Pictures in the entries below are excluded; copy only the lines from the one containing "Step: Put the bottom" to the one containing "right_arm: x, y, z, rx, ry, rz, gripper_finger", both included.

▸ Stored items:
-.-.-
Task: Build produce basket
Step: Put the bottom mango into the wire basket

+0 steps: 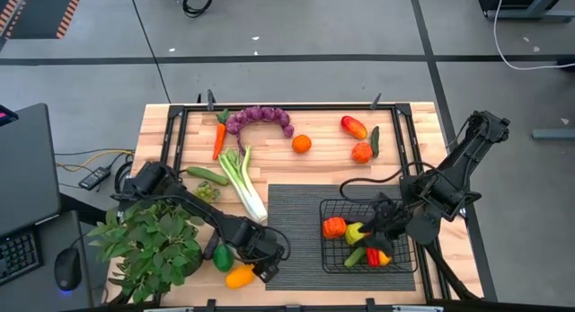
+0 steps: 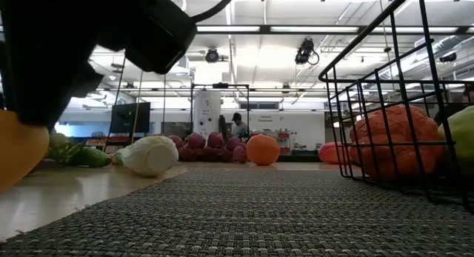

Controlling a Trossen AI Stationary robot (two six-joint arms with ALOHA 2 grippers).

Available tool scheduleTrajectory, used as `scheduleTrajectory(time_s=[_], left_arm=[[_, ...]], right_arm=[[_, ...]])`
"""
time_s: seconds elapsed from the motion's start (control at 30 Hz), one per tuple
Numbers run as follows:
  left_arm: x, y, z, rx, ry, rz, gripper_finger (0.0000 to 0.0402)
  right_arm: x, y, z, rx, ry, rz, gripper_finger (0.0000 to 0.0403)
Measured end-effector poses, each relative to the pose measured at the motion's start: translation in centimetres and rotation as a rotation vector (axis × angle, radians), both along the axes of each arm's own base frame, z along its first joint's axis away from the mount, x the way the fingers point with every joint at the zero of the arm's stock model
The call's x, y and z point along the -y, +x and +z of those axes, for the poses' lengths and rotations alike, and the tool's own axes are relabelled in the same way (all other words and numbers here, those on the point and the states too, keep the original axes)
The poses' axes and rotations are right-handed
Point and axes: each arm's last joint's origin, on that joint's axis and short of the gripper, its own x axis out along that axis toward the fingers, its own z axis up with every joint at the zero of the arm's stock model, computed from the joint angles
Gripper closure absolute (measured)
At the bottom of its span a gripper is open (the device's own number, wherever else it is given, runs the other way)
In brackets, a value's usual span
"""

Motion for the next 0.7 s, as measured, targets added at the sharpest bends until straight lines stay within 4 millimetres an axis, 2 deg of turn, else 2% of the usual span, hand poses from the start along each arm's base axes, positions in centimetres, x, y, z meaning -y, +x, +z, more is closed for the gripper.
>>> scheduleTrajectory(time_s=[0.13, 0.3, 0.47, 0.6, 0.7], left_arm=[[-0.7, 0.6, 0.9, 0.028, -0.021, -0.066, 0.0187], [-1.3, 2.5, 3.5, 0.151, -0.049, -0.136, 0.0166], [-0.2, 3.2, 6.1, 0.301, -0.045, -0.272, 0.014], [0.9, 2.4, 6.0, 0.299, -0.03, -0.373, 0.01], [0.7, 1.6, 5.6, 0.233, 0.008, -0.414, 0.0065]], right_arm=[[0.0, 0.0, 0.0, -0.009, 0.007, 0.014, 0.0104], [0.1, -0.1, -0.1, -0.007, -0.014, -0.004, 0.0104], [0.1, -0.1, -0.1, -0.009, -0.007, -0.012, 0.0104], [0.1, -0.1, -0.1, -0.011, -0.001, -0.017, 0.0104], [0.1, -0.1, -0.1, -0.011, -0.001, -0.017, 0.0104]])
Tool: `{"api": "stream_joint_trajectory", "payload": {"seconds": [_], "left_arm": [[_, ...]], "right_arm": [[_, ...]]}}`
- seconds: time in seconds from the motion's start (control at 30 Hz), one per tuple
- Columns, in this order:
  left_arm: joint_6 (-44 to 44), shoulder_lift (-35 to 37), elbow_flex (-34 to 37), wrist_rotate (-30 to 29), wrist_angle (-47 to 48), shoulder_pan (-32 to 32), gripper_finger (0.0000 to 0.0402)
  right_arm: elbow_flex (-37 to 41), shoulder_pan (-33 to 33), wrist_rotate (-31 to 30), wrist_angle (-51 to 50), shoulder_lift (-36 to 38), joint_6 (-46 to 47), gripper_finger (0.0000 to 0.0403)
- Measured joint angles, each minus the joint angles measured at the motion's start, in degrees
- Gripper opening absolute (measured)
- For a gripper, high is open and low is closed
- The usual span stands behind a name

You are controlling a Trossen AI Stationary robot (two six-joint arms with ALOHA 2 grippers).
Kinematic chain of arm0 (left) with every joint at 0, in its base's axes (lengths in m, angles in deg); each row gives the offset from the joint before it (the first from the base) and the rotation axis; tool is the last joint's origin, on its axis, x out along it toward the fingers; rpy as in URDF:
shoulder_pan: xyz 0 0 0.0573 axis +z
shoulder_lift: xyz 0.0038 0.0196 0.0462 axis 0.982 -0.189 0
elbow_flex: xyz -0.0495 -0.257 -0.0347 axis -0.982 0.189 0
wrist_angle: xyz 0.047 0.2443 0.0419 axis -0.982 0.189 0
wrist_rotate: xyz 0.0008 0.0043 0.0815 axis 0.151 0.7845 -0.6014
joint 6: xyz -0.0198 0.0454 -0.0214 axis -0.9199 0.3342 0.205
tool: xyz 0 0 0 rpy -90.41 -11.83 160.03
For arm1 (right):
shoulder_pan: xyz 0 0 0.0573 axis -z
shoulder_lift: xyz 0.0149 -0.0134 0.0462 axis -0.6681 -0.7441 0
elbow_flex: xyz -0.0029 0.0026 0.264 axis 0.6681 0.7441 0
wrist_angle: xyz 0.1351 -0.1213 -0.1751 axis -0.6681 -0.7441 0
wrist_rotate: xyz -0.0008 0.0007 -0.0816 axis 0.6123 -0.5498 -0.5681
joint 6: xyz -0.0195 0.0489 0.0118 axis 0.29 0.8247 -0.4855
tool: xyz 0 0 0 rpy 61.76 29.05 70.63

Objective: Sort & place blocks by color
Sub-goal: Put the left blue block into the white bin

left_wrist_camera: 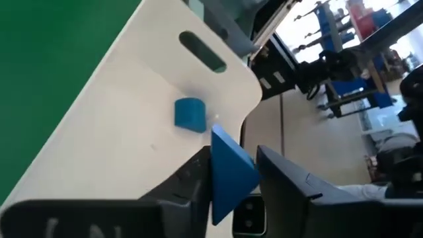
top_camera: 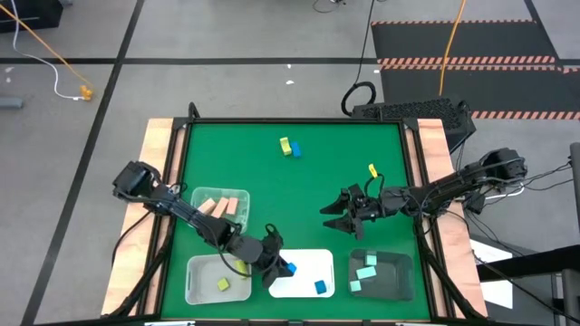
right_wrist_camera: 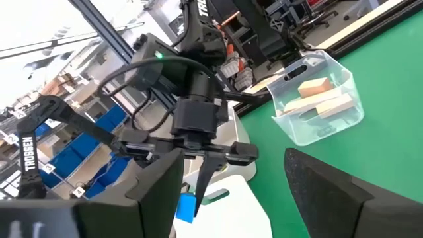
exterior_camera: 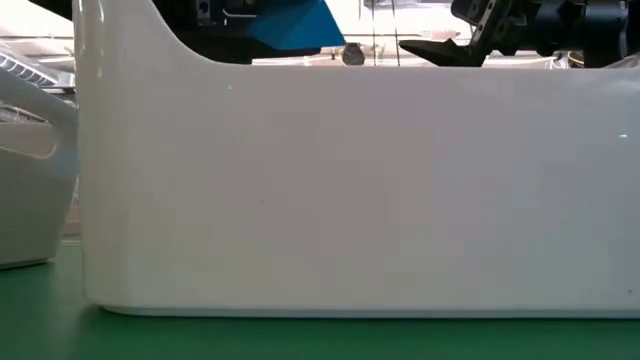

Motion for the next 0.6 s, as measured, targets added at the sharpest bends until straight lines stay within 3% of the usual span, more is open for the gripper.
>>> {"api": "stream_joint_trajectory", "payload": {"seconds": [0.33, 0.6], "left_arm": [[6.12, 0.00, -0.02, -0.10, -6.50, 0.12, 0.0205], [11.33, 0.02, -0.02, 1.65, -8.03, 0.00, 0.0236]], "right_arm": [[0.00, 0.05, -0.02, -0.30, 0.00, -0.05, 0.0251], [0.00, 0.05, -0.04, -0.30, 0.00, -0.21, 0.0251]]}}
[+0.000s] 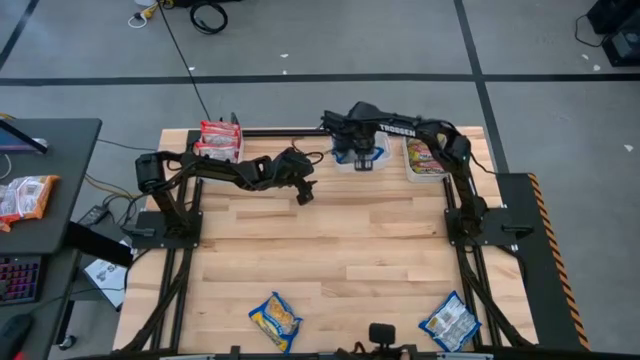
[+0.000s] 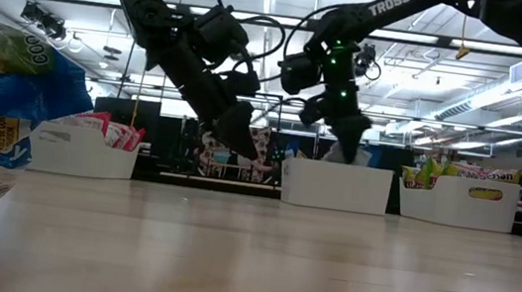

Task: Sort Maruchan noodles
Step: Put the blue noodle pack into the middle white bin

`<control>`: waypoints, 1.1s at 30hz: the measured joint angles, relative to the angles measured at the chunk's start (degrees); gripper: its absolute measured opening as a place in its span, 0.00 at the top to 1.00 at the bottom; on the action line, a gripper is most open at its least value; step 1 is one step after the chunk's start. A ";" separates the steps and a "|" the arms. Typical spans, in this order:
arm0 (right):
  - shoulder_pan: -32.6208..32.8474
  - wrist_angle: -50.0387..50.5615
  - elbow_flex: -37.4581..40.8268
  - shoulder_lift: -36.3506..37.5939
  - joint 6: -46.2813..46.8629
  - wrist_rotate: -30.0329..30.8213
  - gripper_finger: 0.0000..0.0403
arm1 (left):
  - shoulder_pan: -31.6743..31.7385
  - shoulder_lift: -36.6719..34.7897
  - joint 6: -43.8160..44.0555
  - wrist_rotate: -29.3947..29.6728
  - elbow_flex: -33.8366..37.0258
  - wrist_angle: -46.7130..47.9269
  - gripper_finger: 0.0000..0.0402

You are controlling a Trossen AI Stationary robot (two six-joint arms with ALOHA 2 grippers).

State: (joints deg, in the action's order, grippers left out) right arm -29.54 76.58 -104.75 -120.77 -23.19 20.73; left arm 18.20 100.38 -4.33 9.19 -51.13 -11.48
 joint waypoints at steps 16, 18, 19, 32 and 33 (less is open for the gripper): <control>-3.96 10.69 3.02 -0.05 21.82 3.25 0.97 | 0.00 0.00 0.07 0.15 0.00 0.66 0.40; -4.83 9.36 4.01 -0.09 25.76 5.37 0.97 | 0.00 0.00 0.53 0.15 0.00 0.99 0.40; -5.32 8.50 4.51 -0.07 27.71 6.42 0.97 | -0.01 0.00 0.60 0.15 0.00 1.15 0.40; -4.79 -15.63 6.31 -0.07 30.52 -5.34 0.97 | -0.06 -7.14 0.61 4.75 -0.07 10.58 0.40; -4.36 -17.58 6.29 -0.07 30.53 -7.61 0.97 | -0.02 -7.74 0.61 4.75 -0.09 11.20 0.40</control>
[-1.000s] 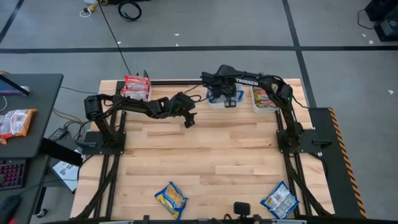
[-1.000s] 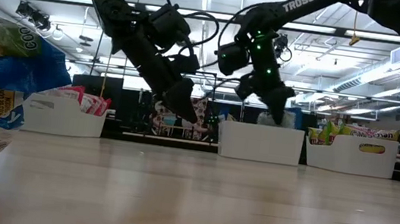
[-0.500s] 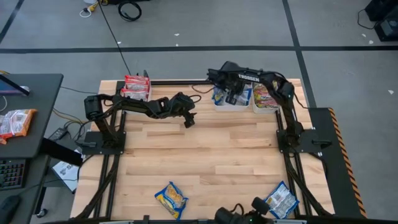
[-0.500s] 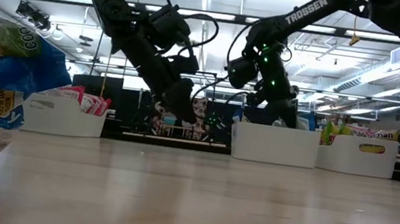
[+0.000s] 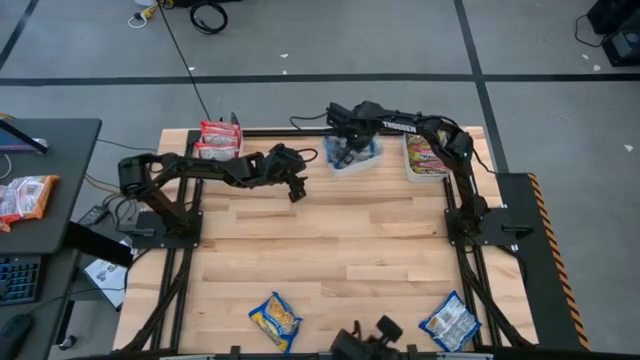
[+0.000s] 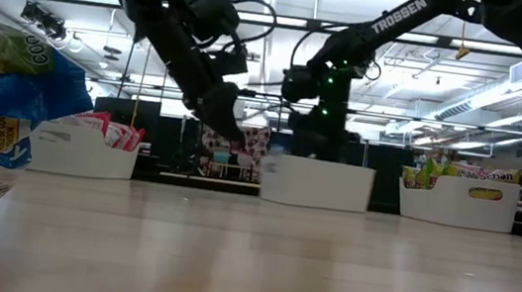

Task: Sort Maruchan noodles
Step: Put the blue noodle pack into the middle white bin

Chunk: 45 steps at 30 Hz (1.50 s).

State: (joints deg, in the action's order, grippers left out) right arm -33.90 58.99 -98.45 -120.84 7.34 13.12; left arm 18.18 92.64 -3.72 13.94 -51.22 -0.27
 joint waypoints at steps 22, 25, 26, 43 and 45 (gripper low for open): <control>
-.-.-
▸ Response area:
Step: Put the bottom mango into the wire basket

+0 steps: 
+0 steps: 

Controlling a Trossen AI Stationary robot (two six-joint arms with ALOHA 2 grippers).

Available tool scheduleTrajectory, used as `scheduleTrajectory(time_s=[_], left_arm=[[_, ...]], right_arm=[[_, ...]])`
"""
time_s: seconds elapsed from the motion's start (control at 30 Hz), one per tuple
Numbers run as follows:
  left_arm: x, y, z, rx, ry, rz, gripper_finger (0.0000 to 0.0402)
  right_arm: x, y, z, rx, ry, rz, gripper_finger (0.0000 to 0.0403)

This answer leaves nothing further to address.